The output of c is detected by the envelope detection circuits 14a and 14b,
The signal is differentially amplified by the differential amplifier 15 to drive the lens driving coil 5.

The focus detection diffraction grating used in the present invention will be described below. FIG. 3A is a diagram used for designing a diffraction grating for focus detection. The focal length of the objective lens 4 is f, and the image formation position of the side spot is a from the lens.
The distance c and the position c are away from the optical axis. For the sake of simplicity, it is still common to think of the diffraction grating as the surface of an objective lens. When there is a point light source at point X, the phase distribution A (c, δ) for creating the diffraction grating is obtained.

The phase P to be given to the diffraction grating is A (c, δ) and A (-
The following equation is obtained from c, −δ).

P = | A (c, δ) + A (−c, −δ) | ² When creating a diffraction grating with a binarized pattern, m is an integer.

Given by That is, And a curve group as shown in FIG.

[Advantages of the Invention] According to the present invention as described above, since the formation of the side spots by the diffraction grating and the focusing control of the objective lens by the comparison of the light intensity reflected from the side spots are performed, the focusing as in the prior art is performed. An optical system such as a combination of a lens and a cylindrical lens is not necessary, and the difficulty in downsizing the alignment of the optical system and downsizing is eliminated.

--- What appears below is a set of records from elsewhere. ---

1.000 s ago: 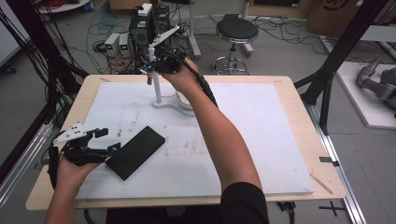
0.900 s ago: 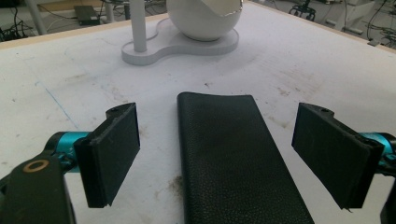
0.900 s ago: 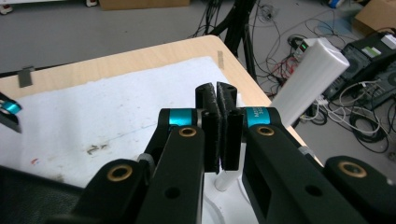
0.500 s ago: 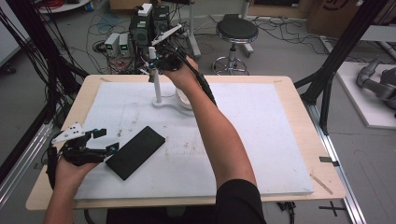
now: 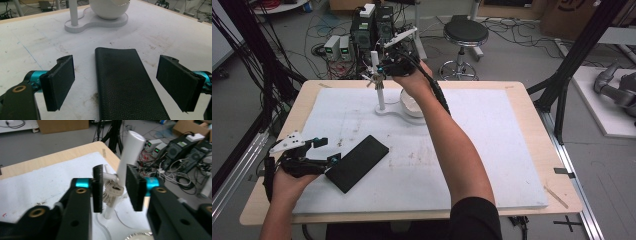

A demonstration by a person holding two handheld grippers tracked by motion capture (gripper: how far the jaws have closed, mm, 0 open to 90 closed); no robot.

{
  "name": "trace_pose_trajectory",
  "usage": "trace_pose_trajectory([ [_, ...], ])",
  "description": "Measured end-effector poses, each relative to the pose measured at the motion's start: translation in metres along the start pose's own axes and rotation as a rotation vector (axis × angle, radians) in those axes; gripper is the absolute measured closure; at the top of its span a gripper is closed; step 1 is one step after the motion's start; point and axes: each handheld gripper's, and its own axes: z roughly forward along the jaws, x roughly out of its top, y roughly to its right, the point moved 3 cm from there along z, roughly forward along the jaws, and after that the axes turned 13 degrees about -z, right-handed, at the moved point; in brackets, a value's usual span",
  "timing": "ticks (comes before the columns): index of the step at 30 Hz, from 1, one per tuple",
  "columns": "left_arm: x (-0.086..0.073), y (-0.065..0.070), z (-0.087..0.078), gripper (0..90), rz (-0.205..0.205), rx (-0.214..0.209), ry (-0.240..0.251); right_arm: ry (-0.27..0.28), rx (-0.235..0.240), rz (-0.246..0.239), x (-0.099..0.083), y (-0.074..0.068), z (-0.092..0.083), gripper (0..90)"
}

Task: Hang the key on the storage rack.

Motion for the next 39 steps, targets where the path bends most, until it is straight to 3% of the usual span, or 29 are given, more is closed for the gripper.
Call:
trace_pose_trajectory([
  [6, -0.001, 0.001, 0.003, 15.1, 0.002, 0.001, -0.009, 0.023, -0.012, 0.018, -0.013, 0.001, -0.028, 56.3],
  [16, -0.004, 0.002, 0.011, 15.2, -0.001, -0.002, -0.03, 0.026, -0.005, 0.039, -0.051, -0.003, -0.07, 43.8],
  [24, -0.005, 0.002, 0.017, 15.1, -0.003, -0.011, -0.037, 0.053, -0.008, 0.06, -0.071, -0.012, -0.102, 36.4],
  [25, -0.005, 0.002, 0.018, 15.1, -0.008, -0.016, -0.036, 0.073, -0.011, 0.07, -0.078, -0.016, -0.115, 35.8],
  [29, -0.004, 0.002, 0.021, 15.2, -0.009, -0.021, -0.031, 0.081, -0.033, 0.073, -0.091, -0.023, -0.133, 32.9],
  [39, -0.002, 0.004, 0.027, 15.2, 0.002, -0.025, -0.03, 0.084, -0.084, 0.13, -0.156, -0.038, -0.176, 27.5],
])
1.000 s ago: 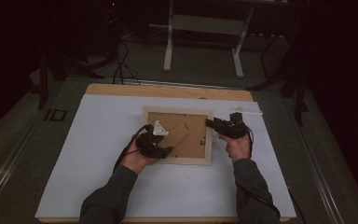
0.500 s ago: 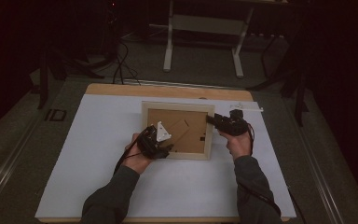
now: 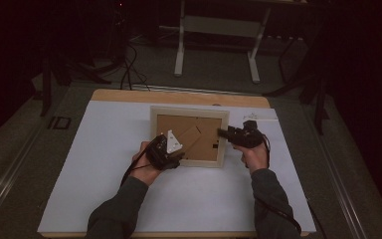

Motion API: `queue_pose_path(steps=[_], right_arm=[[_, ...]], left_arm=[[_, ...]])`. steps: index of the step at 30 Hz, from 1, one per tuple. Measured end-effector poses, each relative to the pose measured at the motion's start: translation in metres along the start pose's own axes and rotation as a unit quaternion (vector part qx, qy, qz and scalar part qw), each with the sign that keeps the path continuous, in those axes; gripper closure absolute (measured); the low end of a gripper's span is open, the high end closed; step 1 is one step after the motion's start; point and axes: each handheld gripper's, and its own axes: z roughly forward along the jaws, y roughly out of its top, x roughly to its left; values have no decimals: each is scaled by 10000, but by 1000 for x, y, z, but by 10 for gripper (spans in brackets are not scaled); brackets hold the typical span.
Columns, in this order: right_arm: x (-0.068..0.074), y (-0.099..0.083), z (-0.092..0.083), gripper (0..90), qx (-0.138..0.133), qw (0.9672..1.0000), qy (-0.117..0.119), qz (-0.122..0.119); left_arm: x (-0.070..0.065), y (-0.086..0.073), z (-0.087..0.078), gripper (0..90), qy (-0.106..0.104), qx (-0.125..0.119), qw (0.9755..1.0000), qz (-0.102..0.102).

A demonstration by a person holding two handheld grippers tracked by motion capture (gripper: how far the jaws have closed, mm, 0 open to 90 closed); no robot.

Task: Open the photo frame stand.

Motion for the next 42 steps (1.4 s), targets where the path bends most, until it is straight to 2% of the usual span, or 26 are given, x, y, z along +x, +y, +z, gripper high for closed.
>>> queue_pose_path(steps=[7,13,17,21,32,42], right_arm=[[-4,-19,9,498,201,9995,258,47],[-5,-23,10,483,285,9992,295,-11],[-6,-24,12,483,271,9990,359,64],[-6,-24,13,521,294,9984,474,106],[-4,-23,11,536,270,9989,385,-17],[1,-19,9,548,141,9995,148,-227]], left_arm=[[0,0,0,483,-17,-40,10000,-14],[-1,-1,-1,483,8,-60,10000,54],[-1,-1,-1,483,1,-76,9999,77],[-1,-1,-2,484,-18,-104,9999,95],[-2,-1,0,484,97,-119,9997,164],[-2,3,0,485,255,-207,9993,172]])
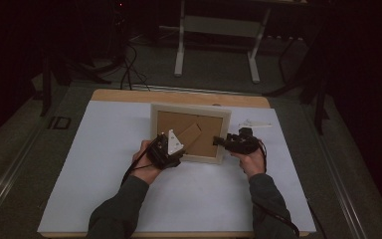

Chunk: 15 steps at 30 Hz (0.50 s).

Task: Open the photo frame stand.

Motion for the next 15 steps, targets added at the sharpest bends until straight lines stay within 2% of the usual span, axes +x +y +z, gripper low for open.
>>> queue_pose_path(steps=[8,15], right_arm=[[5,7,-1,550,-121,9994,-223,-234],[6,7,-2,555,-207,9991,-215,-292]], left_arm=[[2,0,0,485,106,-136,9998,-56],[4,1,-3,485,-67,-124,9997,-206]])
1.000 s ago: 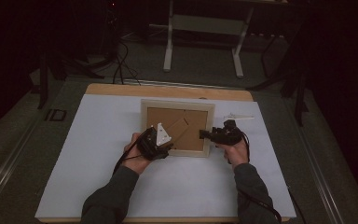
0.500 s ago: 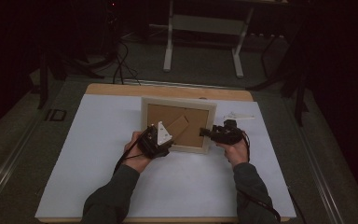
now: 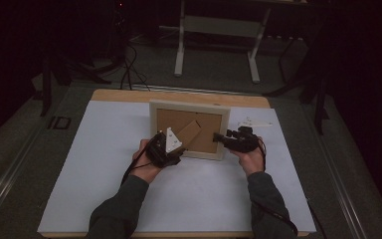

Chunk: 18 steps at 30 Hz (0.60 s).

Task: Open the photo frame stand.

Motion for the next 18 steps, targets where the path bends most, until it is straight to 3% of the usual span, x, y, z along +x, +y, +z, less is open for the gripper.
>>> queue_pose_path(steps=[3,5,6,7,8,13,18], right_arm=[[-1,-2,0,555,-16,10000,17,6],[-1,-3,0,554,-22,10000,21,13],[-1,-3,0,554,-22,10000,21,13],[-2,-4,0,554,-23,10000,30,3],[-2,-5,-1,554,-26,10000,53,-12],[-3,-8,-2,555,-33,9999,108,0],[-5,-13,-4,554,-61,9997,217,20]], left_arm=[[1,1,-1,489,-145,-4,9998,-134],[5,1,-3,505,-394,-21,9986,-356],[5,1,-3,525,-394,-21,9986,-356],[10,0,-5,525,-701,-81,9954,-641],[13,0,-5,532,-850,-92,9933,-780],[21,-5,-6,576,-1283,-89,9854,-1120],[21,-6,-7,676,-1276,23,9864,-1041]])
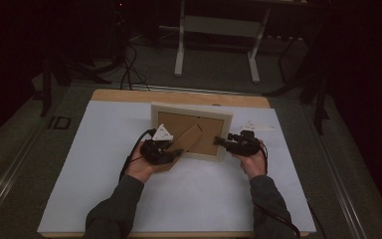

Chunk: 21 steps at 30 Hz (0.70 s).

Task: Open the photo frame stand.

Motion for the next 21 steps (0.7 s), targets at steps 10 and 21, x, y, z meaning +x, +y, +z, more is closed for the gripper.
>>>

[Brief description of the drawings]

FIG. 1 is a schematic diagram of an optical system of an optical disc device of the present invention, and a waveform diagram of detected light intensity, and FIG. 2 is a schematic diagram of an optical system of a conventional device and an explanatory diagram of focus state detection, FIG. FIG. 3 is an explanatory diagram for designing a diffraction grating for focus detection of the present invention.

Claims (1)

(57) [Claims] 1. At least 3 at different positions in the depth of focus direction.
An optical disk device that detects a focus error using a diffraction grating that forms optical spots of more than one point.